■ Task brief: Locate, in the data below, the line that contains "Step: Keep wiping" and the line that contains "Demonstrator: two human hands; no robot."; reproduce exactly those two lines and every line between them, nothing more.

■ Given material:
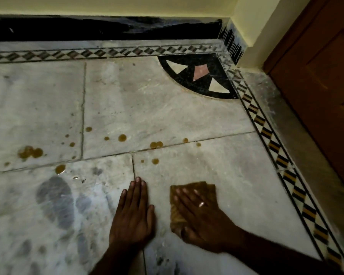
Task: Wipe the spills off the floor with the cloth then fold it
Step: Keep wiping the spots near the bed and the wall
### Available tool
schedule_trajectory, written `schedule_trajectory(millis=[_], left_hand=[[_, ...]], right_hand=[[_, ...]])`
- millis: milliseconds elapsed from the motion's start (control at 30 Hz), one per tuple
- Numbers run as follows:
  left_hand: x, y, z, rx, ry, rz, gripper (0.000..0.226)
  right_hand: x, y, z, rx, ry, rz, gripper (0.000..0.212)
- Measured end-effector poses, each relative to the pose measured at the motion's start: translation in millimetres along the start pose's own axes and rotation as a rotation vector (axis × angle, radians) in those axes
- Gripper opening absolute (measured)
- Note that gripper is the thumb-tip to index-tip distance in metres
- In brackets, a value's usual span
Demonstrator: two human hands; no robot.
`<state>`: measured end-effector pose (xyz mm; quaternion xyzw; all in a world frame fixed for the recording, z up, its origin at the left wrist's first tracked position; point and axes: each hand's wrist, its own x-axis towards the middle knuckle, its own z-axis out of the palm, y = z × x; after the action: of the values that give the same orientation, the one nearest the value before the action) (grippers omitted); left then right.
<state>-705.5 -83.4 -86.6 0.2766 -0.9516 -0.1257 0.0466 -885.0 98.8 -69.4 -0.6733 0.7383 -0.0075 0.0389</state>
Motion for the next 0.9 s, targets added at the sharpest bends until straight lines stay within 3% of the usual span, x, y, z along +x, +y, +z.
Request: schedule_trajectory(millis=[100,233,400,567,733,900], left_hand=[[1.4,0.4,-0.9,-0.014,-0.004,-0.019,0.067],[1.0,1.6,1.8,-0.028,0.003,-0.035,0.066],[3.6,3.1,9.1,0.014,-0.003,-0.067,0.067],[34.4,3.3,10.0,0.027,0.017,-0.087,0.068],[74.2,-3.4,10.3,0.055,0.017,-0.106,0.071],[81.5,-16.6,5.8,0.089,0.06,-0.156,0.07]], right_hand=[[-22.8,38.1,-0.1,-0.001,0.079,0.156,0.066],[22.8,76.1,-1.2,0.006,0.109,0.417,0.071],[96.5,60.7,5.0,0.044,0.109,0.449,0.079],[33.5,33.4,4.8,0.033,0.073,0.132,0.077],[52.3,106.6,-4.2,0.022,0.064,0.43,0.076],[157.1,92.2,-8.5,0.073,0.02,0.43,0.09]])
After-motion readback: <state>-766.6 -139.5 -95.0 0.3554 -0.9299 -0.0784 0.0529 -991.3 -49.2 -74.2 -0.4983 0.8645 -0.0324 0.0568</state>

■ Answer to the exercise:
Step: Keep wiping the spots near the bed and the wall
### Available tool
schedule_trajectory, written `schedule_trajectory(millis=[_], left_hand=[[_, ...]], right_hand=[[_, ...]])`
- millis: milliseconds elapsed from the motion's start (control at 30 Hz), one per tuple
- Numbers run as follows:
  left_hand: x, y, z, rx, ry, rz, gripper (0.000..0.226)
  right_hand: x, y, z, rx, ry, rz, gripper (0.000..0.212)
- Measured end-effector poses, each relative to the pose measured at the motion's start: translation in millimetres along the start pose's own axes and rotation as a rotation vector (axis × angle, radians) in those axes
- Gripper opening absolute (measured)
- Note that gripper is the thumb-tip to index-tip distance in metres
- In brackets, a value's usual span
Demonstrator: two human hands; no robot.

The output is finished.